The Apennine culture is a technology complex in central and southern Italy from the Italian Middle Bronze Age (15th–14th centuries BC). In the mid-20th century the Apennine was divided into Proto-, Early, Middle and Late , but now archaeologists prefer to consider as "Apennine" only the ornamental pottery style of the later phase of Middle Bronze Age (BM3). This phase is preceded by the Grotta Nuova facies (central Italy) and by the Protoapennine B facies (southern Italy) and succeeded by the Subapennine facies of 13th-century ("Bronzo Recente"). Apennine pottery is a burnished ware incised with spirals, meanders and geometrical zones, filled with dots or transverse dashes. It has been found on Ischia island in association with LHII and LHIII pottery and on Lipari in association with LHIIIA pottery, which associations date it to the Late Bronze Age as it is defined in Greece and the Aegean.

Society

The people of the Apennine culture were alpine cattle herdsmen grazing their animals over the meadows and groves of mountainous central Italy.
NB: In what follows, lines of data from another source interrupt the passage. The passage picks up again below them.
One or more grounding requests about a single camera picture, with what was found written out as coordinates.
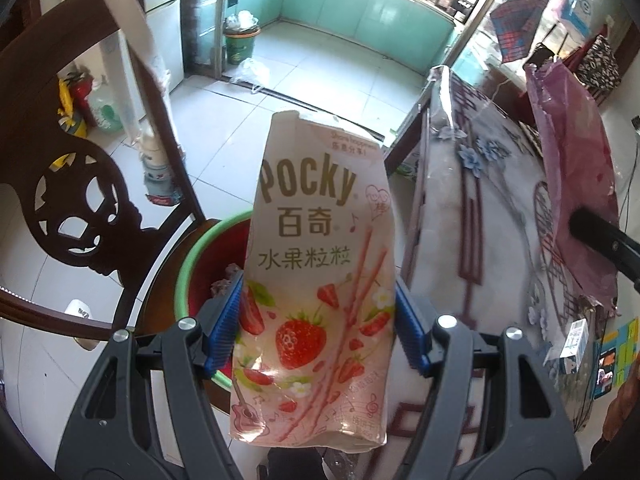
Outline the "pink plastic wrapper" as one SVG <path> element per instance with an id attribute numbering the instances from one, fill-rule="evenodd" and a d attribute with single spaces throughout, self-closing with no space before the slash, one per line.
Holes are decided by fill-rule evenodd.
<path id="1" fill-rule="evenodd" d="M 618 203 L 608 136 L 598 104 L 561 61 L 525 67 L 551 198 L 552 235 L 584 294 L 612 309 L 613 263 L 570 234 L 570 216 L 586 207 L 616 226 Z"/>

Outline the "dark wooden chair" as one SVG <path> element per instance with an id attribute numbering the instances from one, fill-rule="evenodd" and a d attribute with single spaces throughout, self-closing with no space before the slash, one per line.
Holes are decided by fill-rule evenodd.
<path id="1" fill-rule="evenodd" d="M 142 226 L 111 156 L 63 131 L 56 117 L 58 71 L 116 32 L 126 38 L 146 116 L 182 193 L 157 228 Z M 1 292 L 2 318 L 62 336 L 107 340 L 126 327 L 140 288 L 175 232 L 205 223 L 180 155 L 164 75 L 138 0 L 65 0 L 2 51 L 2 183 L 16 194 L 30 234 L 49 257 L 104 276 L 115 273 L 122 284 L 107 322 L 48 309 L 7 289 Z"/>

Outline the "pink Pocky strawberry pouch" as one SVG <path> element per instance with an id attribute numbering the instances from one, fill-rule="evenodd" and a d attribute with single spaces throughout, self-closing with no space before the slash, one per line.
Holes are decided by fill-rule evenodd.
<path id="1" fill-rule="evenodd" d="M 273 115 L 232 353 L 232 439 L 347 453 L 384 444 L 394 235 L 375 141 L 333 118 Z"/>

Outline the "teal kitchen cabinets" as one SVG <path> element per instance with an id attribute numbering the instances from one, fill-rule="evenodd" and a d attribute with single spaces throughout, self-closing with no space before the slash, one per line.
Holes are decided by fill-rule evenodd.
<path id="1" fill-rule="evenodd" d="M 418 0 L 238 0 L 260 24 L 302 25 L 354 42 L 426 74 L 459 36 L 454 20 Z"/>

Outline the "floral patterned tablecloth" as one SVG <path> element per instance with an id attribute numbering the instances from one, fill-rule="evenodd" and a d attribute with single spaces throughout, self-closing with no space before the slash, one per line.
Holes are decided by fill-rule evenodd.
<path id="1" fill-rule="evenodd" d="M 570 324 L 584 318 L 593 300 L 555 245 L 542 158 L 518 125 L 447 66 L 432 70 L 428 92 L 398 280 L 414 300 L 429 301 L 477 333 L 499 336 L 519 328 L 561 398 L 576 440 L 570 410 L 590 397 L 599 349 L 589 335 L 579 365 L 560 358 Z M 472 378 L 460 464 L 477 452 L 485 379 L 484 370 Z M 397 337 L 387 386 L 387 442 L 363 455 L 362 478 L 398 479 L 432 385 L 409 365 Z M 631 415 L 612 441 L 598 446 L 590 464 L 582 462 L 576 479 L 628 476 L 639 463 L 638 441 L 639 419 Z"/>

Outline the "plaid hanging cloth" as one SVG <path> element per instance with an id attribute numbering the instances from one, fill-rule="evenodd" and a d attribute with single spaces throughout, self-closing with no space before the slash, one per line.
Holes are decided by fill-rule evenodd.
<path id="1" fill-rule="evenodd" d="M 526 58 L 548 3 L 549 0 L 506 0 L 490 12 L 503 63 Z"/>

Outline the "green kitchen trash bin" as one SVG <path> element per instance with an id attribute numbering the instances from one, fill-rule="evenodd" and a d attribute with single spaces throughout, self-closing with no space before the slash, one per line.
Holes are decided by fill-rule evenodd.
<path id="1" fill-rule="evenodd" d="M 253 56 L 255 41 L 260 34 L 260 27 L 255 26 L 242 32 L 224 32 L 224 44 L 226 45 L 227 62 L 238 66 L 243 61 Z"/>

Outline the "white blue milk carton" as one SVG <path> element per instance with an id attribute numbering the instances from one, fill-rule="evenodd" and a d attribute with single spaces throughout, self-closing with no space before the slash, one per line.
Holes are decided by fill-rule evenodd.
<path id="1" fill-rule="evenodd" d="M 576 365 L 582 362 L 589 339 L 588 321 L 580 318 L 570 324 L 570 330 L 563 344 L 560 358 L 573 361 Z"/>

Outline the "red bucket with green rim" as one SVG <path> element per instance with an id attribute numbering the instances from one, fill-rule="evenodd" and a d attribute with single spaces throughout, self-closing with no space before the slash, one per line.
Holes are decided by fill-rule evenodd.
<path id="1" fill-rule="evenodd" d="M 224 219 L 208 228 L 186 254 L 178 273 L 175 288 L 174 315 L 177 321 L 195 318 L 207 300 L 213 298 L 212 285 L 227 277 L 227 269 L 234 264 L 242 269 L 245 261 L 250 216 L 244 211 Z M 240 293 L 236 292 L 231 304 L 224 307 L 216 333 L 210 340 L 222 346 L 207 370 L 212 382 L 227 392 L 231 391 L 231 357 L 235 336 L 239 331 Z"/>

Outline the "white two-door refrigerator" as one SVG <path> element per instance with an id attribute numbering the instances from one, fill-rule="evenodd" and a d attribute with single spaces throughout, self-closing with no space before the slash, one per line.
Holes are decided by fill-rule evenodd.
<path id="1" fill-rule="evenodd" d="M 143 0 L 146 21 L 170 73 L 169 90 L 183 81 L 180 0 Z"/>

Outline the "white plastic bag on floor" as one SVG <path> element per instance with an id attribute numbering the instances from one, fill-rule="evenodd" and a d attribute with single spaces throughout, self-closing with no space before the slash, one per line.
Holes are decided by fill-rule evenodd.
<path id="1" fill-rule="evenodd" d="M 262 92 L 271 87 L 270 68 L 254 58 L 246 58 L 230 77 L 230 84 L 241 86 L 252 93 Z"/>

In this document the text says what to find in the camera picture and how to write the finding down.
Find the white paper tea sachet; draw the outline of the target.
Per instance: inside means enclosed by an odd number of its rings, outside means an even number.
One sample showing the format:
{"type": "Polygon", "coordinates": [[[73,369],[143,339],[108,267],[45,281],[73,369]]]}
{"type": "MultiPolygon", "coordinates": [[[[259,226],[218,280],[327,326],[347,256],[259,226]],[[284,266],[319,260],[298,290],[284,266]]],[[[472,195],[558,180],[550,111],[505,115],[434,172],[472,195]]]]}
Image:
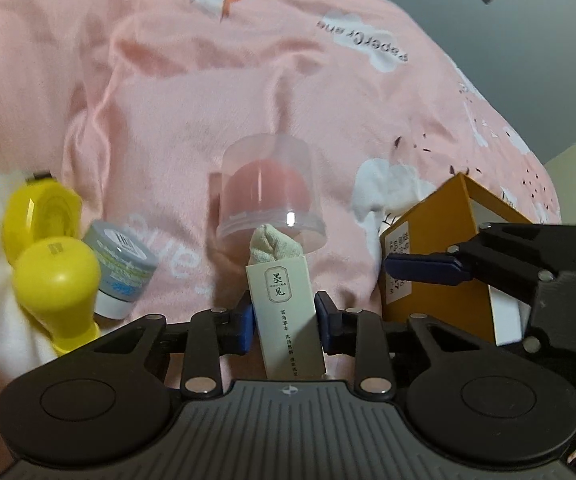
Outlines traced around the white paper tea sachet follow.
{"type": "Polygon", "coordinates": [[[283,382],[323,378],[325,360],[302,246],[263,224],[252,234],[245,273],[266,377],[283,382]]]}

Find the orange cardboard box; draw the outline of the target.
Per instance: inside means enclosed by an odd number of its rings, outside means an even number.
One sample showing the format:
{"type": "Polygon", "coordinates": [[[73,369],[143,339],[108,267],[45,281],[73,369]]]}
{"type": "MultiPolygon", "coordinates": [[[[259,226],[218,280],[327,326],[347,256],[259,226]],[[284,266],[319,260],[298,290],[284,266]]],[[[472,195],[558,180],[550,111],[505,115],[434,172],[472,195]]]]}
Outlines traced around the orange cardboard box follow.
{"type": "Polygon", "coordinates": [[[460,243],[487,223],[528,219],[465,174],[456,174],[380,236],[382,315],[423,313],[497,346],[519,341],[530,307],[474,278],[460,243]]]}

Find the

They lived in small hamlets located in defensible places. On the move between summer pastures they built temporary camps or lived in caves and rock shelters. Their range was not necessarily confined to the hills; their pottery has been found on the Capitoline hill at Rome as well as on the islands mentioned above.

Imputations of ethnicity

In the 19th and early 20th centuries various theorists made various imputations of ethnicity concerning the Apennine culture. In the 20th century, the Italian scholar, Massimo Pallottino, who specialized in Etruscan civilization, rejected them as oversimple. At least with reference to Italy, he discarded Kossinna's Law, which states languages and ethnic groups are to be identified with archaeological groups. Therefore, Pallottino argued that terms such as "the Terramare culture" or "the Apennine culture" have no ethnic or linguistic significance.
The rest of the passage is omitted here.